Décision sur le sens de laquelle il a très tôt statué, mais signification du suicide dont on apprend à ce moment de l’entretien qu’elle est une interprétation de Bruno, qu’il n’a jamais souhaité confronter à la lettre d’adieu laissée par sa mère :

« je dis que je me le “raconte”, parce que, parce que je saurai jamais ! à moins que je lise la lettre et que dans la lettre ce soit écrit (peut-être la seule fois de l’entretien où, bien qu’il s’efforce de rire en même temps, sa voix tremble en un semblant de sanglot), mais en tout cas euh, en tout cas c’est ce qui me paraît le plus, le plus probable […] je pense vraiment qu’il y a pu avoir ce côté ben, au moins le, “Si je veux qu’il ait sa vie, si je veux qu’il puisse être vraiment lui, faut plus que je sois là” quoi. Ce qui doit être d’ailleurs euh hyper dur quoi, mais euh… Bon en même temps c’est le principe de la maladie quoi ».

La naissance de son fils a été un moment où il s’est « beaucoup posé la question » et a hésité à lire cette lettre. De crainte de « rebrasser des trucs » et de briser l’équilibre de vie qui est le sien aujourd’hui, il s’est pour l’instant encore, abstenu de la lire :

« je sais qu’elle a laissé une lettre, mais je... j’en sais pas beaucoup plus, et j’ai jamais cherché à en savoir plus [...] ça me traverse de temps en temps, je me dis j’ai jamais cherché à savoir, est-ce que ? […] Je me dis tellement que j’en ai pas besoin, je suis bien où je suis, je suis bien dans ma vie. Tu vois des fois je me dis est-ce que ça vaut le coup de rebrasser des trucs [...] sans forcément que ce soit lourd, mais des trucs qui grattent un petit peu est-ce que ça vaut le coup ? Et c’est vrai que je me suis beaucoup posé la question, au moment de la naissance de J., en me disant voilà ça me rebrasse un petit peu le côté, être père être parent ».

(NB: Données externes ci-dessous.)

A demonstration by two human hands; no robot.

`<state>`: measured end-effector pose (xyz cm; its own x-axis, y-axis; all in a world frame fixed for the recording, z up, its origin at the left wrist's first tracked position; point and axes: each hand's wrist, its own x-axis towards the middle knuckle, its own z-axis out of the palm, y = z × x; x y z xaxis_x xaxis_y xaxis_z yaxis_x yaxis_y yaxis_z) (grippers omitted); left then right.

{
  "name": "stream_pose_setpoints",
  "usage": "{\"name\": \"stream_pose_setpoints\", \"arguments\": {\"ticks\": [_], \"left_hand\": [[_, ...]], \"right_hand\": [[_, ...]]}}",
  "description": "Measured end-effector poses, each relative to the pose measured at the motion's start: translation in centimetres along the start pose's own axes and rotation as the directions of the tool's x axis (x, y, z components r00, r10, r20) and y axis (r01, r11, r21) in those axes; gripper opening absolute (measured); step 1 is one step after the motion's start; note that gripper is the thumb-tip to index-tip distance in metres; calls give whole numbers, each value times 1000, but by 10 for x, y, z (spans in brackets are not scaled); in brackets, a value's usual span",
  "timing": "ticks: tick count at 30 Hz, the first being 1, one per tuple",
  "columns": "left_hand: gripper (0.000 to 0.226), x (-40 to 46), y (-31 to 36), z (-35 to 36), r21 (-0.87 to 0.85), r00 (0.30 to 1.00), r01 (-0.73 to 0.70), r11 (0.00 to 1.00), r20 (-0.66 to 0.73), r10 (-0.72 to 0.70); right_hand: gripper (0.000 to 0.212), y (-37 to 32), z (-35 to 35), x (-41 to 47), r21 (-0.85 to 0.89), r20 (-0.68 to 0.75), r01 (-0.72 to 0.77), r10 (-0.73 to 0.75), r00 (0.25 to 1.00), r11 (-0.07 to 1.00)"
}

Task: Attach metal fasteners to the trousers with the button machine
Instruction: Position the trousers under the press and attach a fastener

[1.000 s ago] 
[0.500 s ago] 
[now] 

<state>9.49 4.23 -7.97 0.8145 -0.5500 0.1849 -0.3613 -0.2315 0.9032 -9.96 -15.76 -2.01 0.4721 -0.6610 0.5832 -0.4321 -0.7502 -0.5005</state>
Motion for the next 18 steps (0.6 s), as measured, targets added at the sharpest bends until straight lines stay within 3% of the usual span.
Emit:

Son père lui a proposé récemment d’en parler s’il en avait envie, s’il avait des questions. Bruno a dit qu’il allait y réfléchi. Il lira cette lettre « peut-être plus tard », éventuellement « à la mort de son père ». Mais il reste prudent, « parce que c’est aussi aller fouiller dans leur histoire, finalement ». Le fait de devenir parent est donc bien pour Bruno un retour du trouble, de remise au travail de la perte, où l’expérience de la paternité vient éclairer et apporter une confirmation du sens et de la valeur de la mort de sa mère ; renforcer également l’idée que ce sacrifice de soi pour ses enfants est résolument tourné vers la vie :

« Et c’est vrai que moi du coup ce que j’en retire, ouais la vie euh, c’est beau c’est sacré. Ce qui veut pas dire d’ailleurs que je me dis putain quand même ceux qui se suicident il la gâchent ! non, parce qu’on sait bien qu’il y a des faits de vie ».